The resting average CV stiffness was higher in women (p = .03), and there are several factors that could account for this. First, a smaller body height has been associated with early return of reflected waves to the central aorta in systole rather than diastole (54), which causes a decrease in pulse wave amplification, exemplified by an increase in pulse pressure (55). Further attenuation in pulse pressure amplification has also been shown in postmenopausal women (12,56). This again would increase our measured brachial pulse pressure, and thus impact our measure of CV stiffness. Despite this increase in resting CV stiffness in women, we found no significant correlation between CV stiffness and disability in women. This suggests factors other than CV stiffness, such as alteration in musculoskeletal function, may contribute to disability in women, and further studies are needed to determine what these may be.
Persons aged 65 years and older represent the second fastest growing segment of the U.S. population (57). Limitations in mobility affect almost 25% of individuals aged 65 years or older and 75% of those living in nursing homes (58,59). Physical disability reduces quality of life, increases health care costs and is an independent predictor of mortality (1,2). Additionally, fall, and injuries due to falls, often leads to fear and consequent limitation of activity, which can start a vicious cycle of inactivity-related disability (60). Mobility is necessary for maintaining basic independent functioning in middle-aged and older individuals (3). Our analysis suggests CV stiffness is associated with poor mobility in elderly men at risk for CHF, and increased CV stiffness in the young old may be a risk factor for incident disability. Identifying potentially treatable predictors of functional decline is important to assist in designing preventive strategies to help maintain function in late life, as preventing disability and maintaining independence throughout later life is an important public health goal (61,62).

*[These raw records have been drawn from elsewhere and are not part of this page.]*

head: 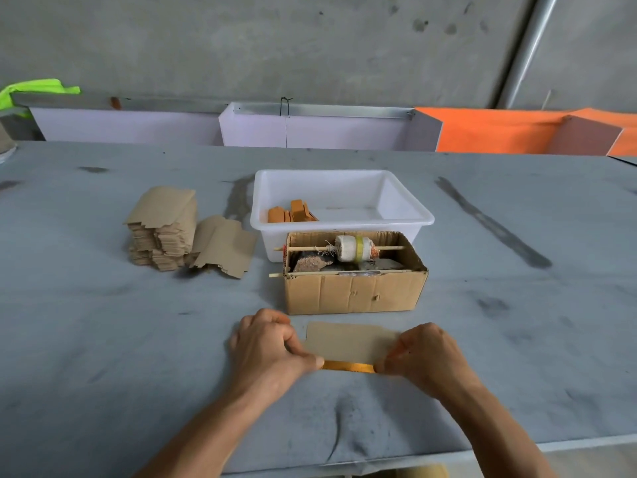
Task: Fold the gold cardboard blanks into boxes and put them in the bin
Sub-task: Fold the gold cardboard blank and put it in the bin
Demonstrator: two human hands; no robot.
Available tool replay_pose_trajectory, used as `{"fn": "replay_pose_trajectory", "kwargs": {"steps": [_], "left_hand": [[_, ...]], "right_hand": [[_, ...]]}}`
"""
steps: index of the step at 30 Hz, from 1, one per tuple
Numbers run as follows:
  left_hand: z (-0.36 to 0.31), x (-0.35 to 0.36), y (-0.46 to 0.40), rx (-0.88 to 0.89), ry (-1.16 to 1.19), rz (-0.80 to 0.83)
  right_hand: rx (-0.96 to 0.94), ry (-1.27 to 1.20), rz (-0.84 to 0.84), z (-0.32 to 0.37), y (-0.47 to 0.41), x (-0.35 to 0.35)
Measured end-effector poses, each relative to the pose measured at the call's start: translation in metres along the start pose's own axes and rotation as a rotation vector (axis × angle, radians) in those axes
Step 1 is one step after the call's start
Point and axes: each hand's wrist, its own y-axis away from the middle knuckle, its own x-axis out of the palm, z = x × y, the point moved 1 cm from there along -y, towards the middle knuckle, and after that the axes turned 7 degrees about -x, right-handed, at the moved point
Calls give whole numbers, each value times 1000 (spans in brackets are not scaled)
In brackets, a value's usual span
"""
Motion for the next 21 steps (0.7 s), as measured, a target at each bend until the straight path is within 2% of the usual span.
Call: {"fn": "replay_pose_trajectory", "kwargs": {"steps": [3, 5, 6, 9, 11, 14, 18, 21], "left_hand": [[-2, -1, 1, -5, 2, -7], [-7, -2, 5, 57, -22, -35], [-10, -3, 8, 139, -50, -46], [-18, 1, 18, 611, -151, -132], [-20, 0, 24, 809, -239, -156], [-16, 3, 29, 813, -346, -99], [-17, 5, 31, 777, -340, -124], [-19, 6, 30, 770, -290, -125]], "right_hand": [[-25, -13, -9, 1, 2, 1], [-55, -43, -35, 1, 5, 3], [-66, -52, -45, 0, 7, 5], [-97, -58, -83, -2, 9, 7], [-124, -55, -122, -2, 13, 10], [-212, 104, -236, 2, 24, 16], [-506, 235, -473, 14, 35, 27], [-638, 241, -415, 20, 38, 36]]}}
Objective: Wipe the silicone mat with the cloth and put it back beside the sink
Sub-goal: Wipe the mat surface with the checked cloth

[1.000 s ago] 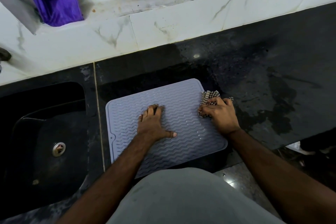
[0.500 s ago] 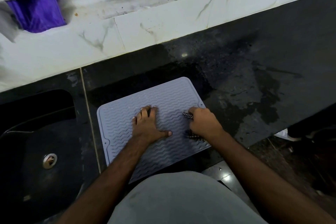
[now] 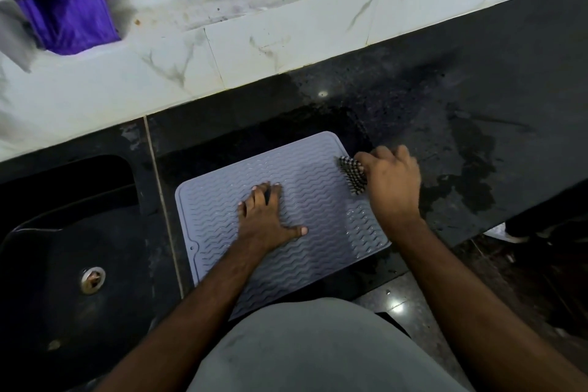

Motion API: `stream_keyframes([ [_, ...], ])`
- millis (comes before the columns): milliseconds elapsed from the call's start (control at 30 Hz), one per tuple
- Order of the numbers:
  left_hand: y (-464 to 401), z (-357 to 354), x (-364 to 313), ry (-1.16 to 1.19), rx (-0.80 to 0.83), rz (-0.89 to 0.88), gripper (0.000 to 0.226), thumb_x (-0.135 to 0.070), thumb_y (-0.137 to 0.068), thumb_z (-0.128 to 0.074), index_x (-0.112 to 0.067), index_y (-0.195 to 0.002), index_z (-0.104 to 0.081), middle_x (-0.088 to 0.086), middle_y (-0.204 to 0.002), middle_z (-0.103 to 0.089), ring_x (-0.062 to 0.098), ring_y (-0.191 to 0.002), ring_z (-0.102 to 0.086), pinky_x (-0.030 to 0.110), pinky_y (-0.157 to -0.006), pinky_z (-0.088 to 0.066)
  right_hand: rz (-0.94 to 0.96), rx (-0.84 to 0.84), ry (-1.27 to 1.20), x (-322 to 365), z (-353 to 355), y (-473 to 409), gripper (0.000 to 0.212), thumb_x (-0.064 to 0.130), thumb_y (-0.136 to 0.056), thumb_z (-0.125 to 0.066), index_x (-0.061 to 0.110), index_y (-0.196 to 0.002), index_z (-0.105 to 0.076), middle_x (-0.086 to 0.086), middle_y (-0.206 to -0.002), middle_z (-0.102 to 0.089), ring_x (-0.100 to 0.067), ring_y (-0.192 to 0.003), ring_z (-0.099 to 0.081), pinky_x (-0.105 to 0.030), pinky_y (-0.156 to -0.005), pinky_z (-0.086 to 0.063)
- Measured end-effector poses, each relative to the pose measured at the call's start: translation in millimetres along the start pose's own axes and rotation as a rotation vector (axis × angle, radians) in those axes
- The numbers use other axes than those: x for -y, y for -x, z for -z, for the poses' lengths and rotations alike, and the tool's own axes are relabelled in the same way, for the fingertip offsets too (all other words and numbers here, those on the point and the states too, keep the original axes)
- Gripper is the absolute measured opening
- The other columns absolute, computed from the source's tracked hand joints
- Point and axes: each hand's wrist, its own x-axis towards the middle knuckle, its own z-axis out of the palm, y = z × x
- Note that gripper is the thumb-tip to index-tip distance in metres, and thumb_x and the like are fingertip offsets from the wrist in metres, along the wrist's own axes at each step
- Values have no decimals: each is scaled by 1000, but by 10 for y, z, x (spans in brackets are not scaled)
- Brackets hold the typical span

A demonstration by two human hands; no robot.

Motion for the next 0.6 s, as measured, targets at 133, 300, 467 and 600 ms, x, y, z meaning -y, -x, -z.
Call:
stream_keyframes([
  [133, 6, -1, 7, -30, 17, -1, 124, -86, -71, -57, -30, -160, 9, 4, -167, 12, 29, -154, 10, 56, -122, 2, 11, 275, -66, 246, -270, 194, 26, 11, -92, -50, 13, -117, -55, -13, -115, -52, -32, -101, -53, -43, -80, -49],
  [300, 29, -17, 46, -71, 57, -27, 125, -90, -73, -49, -29, -157, 20, 4, -166, 24, 28, -152, 20, 57, -122, 6, -67, 379, -209, 351, -423, 275, 26, 10, -89, -41, 4, -113, -48, -20, -113, -55, -37, -94, -60, -44, -78, -51],
  [467, 14, -55, 72, -79, 53, -23, 127, -93, -69, -46, -31, -156, 22, 3, -165, 25, 27, -152, 21, 58, -121, 8, -139, 443, -232, 443, -442, 121, 28, 14, -98, -40, -1, -122, -44, -20, -112, -62, -35, -95, -66, -41, -76, -53],
  [600, 7, -55, 51, -68, 57, -3, 129, -94, -67, -49, -32, -157, 21, 1, -165, 25, 25, -152, 21, 55, -121, 10, -138, 469, -300, 729, -489, 289, 28, 13, -102, -34, -2, -124, -43, -20, -101, -68, -33, -86, -68, -40, -70, -55],
])
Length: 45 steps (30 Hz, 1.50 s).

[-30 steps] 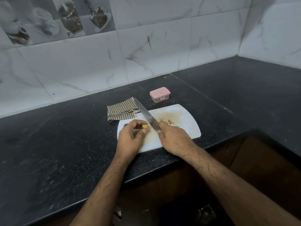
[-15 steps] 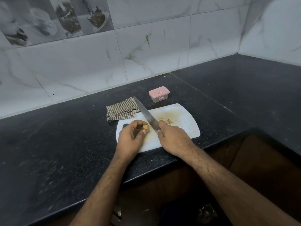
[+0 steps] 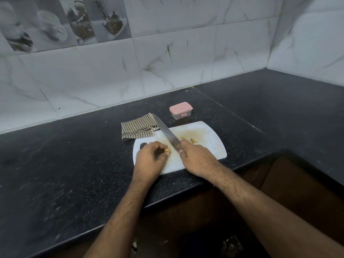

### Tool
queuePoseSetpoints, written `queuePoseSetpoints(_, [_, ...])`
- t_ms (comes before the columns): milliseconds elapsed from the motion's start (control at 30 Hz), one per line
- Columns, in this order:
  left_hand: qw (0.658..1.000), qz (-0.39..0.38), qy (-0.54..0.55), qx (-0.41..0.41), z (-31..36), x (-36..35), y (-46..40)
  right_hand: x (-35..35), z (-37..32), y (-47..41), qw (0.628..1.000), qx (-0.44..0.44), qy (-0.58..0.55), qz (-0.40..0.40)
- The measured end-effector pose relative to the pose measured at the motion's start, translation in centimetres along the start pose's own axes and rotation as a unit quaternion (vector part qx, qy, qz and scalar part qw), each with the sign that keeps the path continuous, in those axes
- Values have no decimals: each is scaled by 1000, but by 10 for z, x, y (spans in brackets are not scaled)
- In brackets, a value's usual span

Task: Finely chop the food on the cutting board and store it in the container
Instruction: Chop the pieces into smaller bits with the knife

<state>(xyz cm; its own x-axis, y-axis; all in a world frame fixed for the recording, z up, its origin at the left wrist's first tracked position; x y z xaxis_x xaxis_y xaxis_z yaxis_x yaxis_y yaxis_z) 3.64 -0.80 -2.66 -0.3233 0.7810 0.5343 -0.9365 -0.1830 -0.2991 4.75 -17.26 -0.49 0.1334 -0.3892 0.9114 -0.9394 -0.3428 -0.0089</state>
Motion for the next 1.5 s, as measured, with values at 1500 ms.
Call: queuePoseSetpoints(1500, [986,22,-150,-63,22,-1,8,8,-20,25,999,-32,17,-6])
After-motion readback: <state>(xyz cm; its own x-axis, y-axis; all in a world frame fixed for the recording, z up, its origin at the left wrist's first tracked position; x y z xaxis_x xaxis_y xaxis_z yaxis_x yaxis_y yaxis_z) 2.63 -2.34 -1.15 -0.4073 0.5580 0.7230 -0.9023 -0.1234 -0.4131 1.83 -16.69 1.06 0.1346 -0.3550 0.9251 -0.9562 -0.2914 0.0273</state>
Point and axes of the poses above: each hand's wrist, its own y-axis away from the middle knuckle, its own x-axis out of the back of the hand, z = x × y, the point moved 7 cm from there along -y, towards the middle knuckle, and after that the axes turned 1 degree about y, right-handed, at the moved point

There were limitations to our study. First, this analysis was cross-sectional, and therefore, we could not assess causality. Second, the subjective nature of questionnaire-derived data may exhibit reduced precision. To minimize this, we chose to use the PAT-D questionnaire, which was shown to have strong internal consistency as well as test-retest reliability, and correlates with objective physical function testing (15). Third, only a subset of randomly selected individuals underwent formal physical function testing. Despite this, we were able to discern a correlation between increased CV stiffness and some of the physical function measures. Finally, VO2 during max exercise was not measured, as our focus was on disability. However, collecting this measure would provide further insight into peripheral versus central limitations.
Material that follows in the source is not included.